Peacemaker Mirotvorac
Ivan Ramljak
Monday, 16. 03. 2026 / 17:00 / Main Hall
In 1991, on the outskirts of Tenja, Josip Reihl Kir – the chief of the Osijek Police Department, a man dedicated to negotiations and avoiding war – was assassinated. Peacemaker is a story about the last few months of his life, in the dawn of the bloodthirsty Croatian-Serbian war, which Kir had been trying hard to prevent, told through the statements of a few witnesses and archive materials from the era. Many elements of that assassination still remain unclear.

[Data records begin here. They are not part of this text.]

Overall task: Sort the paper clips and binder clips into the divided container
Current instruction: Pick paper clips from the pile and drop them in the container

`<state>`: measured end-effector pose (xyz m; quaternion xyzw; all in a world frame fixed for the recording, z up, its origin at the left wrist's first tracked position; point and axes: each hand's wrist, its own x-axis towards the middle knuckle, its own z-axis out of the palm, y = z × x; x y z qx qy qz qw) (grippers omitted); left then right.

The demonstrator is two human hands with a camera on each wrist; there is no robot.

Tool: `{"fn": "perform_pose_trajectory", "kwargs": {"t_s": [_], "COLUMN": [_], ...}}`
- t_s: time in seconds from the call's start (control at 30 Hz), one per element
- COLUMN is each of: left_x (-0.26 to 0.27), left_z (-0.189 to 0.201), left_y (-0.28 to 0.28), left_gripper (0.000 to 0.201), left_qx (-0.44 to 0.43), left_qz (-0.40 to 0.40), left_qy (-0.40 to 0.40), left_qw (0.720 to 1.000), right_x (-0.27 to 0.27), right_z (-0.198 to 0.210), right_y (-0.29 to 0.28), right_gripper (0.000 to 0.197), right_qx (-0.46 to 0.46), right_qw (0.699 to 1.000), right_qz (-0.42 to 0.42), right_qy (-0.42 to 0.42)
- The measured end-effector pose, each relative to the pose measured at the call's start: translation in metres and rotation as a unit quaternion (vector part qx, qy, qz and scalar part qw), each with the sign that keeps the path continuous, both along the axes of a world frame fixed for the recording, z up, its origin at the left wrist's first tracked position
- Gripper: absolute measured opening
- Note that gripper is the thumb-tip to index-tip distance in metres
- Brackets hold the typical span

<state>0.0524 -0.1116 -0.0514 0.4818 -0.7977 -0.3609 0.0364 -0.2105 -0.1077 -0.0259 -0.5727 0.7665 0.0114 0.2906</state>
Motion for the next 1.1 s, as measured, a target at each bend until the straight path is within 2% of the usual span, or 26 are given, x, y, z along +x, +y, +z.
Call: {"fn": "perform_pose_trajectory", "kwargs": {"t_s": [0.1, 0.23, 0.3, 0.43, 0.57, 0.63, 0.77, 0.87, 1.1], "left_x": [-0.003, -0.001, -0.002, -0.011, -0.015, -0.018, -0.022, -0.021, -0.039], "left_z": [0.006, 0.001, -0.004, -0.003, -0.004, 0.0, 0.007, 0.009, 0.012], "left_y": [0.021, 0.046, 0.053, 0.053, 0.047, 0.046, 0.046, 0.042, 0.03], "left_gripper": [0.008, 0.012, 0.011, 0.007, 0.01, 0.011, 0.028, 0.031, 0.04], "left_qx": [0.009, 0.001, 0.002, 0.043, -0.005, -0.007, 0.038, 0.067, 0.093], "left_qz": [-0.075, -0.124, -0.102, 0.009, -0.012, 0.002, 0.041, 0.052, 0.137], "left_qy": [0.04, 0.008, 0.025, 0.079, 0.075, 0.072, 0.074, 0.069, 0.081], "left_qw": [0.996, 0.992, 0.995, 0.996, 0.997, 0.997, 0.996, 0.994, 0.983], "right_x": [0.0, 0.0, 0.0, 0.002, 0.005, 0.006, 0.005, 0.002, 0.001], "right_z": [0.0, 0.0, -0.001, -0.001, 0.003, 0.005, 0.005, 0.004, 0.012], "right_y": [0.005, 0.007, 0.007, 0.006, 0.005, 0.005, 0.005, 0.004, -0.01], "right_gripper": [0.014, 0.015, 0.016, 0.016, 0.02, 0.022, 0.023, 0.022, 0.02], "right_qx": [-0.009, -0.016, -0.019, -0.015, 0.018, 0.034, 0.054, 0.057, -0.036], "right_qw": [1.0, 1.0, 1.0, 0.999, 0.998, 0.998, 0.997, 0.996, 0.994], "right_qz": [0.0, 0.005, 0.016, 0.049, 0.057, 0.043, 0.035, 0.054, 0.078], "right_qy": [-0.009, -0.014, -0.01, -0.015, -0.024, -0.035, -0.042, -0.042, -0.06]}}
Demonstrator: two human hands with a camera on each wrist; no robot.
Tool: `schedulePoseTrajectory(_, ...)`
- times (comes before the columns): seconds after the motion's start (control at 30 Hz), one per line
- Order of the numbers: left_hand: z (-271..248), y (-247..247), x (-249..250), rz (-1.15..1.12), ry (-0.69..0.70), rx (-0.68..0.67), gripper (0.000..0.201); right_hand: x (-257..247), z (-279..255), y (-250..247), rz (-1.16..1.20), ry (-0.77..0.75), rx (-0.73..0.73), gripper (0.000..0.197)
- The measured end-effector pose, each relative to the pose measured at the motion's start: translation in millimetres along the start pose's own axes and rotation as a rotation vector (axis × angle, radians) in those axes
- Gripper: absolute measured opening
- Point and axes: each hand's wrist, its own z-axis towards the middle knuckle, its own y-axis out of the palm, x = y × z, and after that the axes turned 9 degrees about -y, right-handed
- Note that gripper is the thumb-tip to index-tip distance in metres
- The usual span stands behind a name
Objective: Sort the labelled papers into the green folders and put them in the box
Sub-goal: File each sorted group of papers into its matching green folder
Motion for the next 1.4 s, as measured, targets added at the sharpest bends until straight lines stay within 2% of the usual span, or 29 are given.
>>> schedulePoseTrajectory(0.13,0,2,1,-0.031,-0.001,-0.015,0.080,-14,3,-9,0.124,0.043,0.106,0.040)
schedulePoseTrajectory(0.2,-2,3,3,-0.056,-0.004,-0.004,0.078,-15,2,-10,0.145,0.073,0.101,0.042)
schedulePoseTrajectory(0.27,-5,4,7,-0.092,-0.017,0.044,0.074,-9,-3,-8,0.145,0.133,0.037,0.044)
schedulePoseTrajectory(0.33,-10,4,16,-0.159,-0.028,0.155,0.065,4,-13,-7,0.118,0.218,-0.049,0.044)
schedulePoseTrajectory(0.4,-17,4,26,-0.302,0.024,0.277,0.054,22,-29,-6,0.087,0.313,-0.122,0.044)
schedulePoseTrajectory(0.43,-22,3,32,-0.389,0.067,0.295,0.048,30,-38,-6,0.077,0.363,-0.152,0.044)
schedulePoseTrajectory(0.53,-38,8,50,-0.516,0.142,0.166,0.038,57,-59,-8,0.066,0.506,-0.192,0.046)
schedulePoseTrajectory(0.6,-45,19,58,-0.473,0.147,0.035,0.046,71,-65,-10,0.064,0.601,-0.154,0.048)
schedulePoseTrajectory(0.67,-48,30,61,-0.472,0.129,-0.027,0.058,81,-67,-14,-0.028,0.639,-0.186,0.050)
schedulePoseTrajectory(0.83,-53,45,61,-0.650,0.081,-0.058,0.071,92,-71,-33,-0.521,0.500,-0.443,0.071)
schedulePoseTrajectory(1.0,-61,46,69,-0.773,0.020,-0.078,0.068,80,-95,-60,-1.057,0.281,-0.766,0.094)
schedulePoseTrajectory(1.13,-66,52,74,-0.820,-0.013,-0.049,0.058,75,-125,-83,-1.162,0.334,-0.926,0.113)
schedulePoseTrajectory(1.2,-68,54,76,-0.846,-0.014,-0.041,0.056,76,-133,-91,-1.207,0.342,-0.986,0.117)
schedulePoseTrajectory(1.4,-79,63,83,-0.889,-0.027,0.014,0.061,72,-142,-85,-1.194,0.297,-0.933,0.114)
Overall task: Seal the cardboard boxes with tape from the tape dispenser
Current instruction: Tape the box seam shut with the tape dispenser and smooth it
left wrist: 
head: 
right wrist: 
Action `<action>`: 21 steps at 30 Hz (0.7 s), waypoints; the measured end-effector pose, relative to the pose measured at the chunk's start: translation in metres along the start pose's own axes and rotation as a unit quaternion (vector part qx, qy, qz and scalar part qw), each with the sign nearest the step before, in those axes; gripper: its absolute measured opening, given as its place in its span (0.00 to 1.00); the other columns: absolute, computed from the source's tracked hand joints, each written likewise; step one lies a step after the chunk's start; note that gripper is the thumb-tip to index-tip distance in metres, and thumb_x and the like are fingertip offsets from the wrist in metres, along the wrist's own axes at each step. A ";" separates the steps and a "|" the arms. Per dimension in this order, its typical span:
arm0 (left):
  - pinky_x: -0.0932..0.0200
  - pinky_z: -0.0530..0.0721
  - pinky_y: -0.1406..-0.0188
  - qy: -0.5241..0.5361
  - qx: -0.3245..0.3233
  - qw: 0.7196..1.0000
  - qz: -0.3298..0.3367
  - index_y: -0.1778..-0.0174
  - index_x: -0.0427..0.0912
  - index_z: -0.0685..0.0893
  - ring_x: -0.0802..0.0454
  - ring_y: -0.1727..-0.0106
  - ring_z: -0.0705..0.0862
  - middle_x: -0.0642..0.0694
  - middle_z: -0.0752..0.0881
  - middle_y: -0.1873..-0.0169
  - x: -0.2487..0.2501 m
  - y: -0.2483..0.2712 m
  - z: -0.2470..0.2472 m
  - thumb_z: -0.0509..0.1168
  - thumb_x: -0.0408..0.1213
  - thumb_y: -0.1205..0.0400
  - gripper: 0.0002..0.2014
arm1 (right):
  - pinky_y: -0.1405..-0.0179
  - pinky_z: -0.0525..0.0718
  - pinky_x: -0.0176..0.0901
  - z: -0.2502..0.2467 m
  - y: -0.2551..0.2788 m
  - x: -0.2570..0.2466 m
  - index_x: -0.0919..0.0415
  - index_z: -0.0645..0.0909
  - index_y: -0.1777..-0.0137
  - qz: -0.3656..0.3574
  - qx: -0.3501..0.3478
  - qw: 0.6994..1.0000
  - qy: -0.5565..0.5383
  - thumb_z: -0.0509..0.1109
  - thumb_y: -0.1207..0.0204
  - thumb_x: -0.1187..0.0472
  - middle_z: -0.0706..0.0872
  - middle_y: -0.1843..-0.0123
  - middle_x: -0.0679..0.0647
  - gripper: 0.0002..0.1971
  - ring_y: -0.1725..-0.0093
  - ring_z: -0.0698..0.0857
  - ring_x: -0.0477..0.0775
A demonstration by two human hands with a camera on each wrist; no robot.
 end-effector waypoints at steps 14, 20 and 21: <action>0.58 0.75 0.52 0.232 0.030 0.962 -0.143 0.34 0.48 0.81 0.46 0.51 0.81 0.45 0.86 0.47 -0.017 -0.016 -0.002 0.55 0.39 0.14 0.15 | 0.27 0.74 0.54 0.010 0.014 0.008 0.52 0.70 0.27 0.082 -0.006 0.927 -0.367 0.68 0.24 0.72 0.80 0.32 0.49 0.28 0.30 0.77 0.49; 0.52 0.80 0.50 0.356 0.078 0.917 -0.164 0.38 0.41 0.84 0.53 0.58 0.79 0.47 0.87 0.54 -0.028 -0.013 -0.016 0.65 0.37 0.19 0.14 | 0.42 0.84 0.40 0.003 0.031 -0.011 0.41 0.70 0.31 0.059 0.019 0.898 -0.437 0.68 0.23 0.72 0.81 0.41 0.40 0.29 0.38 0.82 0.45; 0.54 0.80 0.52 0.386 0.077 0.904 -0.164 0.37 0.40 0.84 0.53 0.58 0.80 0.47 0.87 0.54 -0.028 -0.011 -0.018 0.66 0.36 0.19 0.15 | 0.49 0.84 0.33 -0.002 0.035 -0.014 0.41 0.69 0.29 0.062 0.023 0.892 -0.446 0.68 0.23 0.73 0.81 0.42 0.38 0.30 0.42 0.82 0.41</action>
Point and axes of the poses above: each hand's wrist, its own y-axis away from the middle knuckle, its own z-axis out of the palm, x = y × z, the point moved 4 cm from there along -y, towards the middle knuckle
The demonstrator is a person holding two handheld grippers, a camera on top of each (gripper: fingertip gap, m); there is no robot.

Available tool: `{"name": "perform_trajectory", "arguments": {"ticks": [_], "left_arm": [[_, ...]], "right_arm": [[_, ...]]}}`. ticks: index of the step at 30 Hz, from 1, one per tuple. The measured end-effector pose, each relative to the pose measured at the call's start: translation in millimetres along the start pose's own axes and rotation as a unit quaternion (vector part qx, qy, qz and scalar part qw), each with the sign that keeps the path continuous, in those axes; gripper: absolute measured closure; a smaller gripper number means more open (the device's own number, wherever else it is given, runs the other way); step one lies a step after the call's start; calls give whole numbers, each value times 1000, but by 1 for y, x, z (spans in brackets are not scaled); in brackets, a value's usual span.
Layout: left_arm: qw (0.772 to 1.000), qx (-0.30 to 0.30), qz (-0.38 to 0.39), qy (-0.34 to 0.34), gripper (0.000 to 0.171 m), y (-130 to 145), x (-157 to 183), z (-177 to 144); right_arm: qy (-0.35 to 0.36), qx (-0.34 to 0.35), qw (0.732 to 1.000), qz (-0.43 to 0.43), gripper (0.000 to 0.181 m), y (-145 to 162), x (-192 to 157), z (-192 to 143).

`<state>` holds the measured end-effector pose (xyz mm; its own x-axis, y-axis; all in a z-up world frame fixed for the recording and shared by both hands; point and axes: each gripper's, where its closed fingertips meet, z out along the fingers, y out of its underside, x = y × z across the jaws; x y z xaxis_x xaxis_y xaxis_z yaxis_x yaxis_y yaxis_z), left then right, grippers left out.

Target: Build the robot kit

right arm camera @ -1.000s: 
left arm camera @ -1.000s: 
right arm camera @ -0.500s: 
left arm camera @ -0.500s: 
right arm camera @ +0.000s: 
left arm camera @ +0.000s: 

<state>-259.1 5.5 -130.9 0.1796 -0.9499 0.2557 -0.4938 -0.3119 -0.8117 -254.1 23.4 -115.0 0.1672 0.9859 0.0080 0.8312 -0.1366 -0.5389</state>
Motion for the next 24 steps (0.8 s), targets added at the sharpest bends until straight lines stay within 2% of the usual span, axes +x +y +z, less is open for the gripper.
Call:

Fiume o morte! Fiume o morte!
Igor Bezinović
Monday, 16. 03. 2026 / 19:00 / Small Hall
On 12 September 1919, a troop of some three hundred soldiers under the leadership of the flamboyant war-loving Italian poet Gabriele D’Annunzio swooped into the Northern-Adriatic port town of Fiume, now Rijeka, wanting to annex the city to Italy. Over the course of the next 16 months, during what is regarded as one of the most bizarre militant sieges of all time his official photography team captured over 10,000 images. A century later, Igor Bezinović orchestrates a direct-action history lesson focused on the siege and its modern-day implications.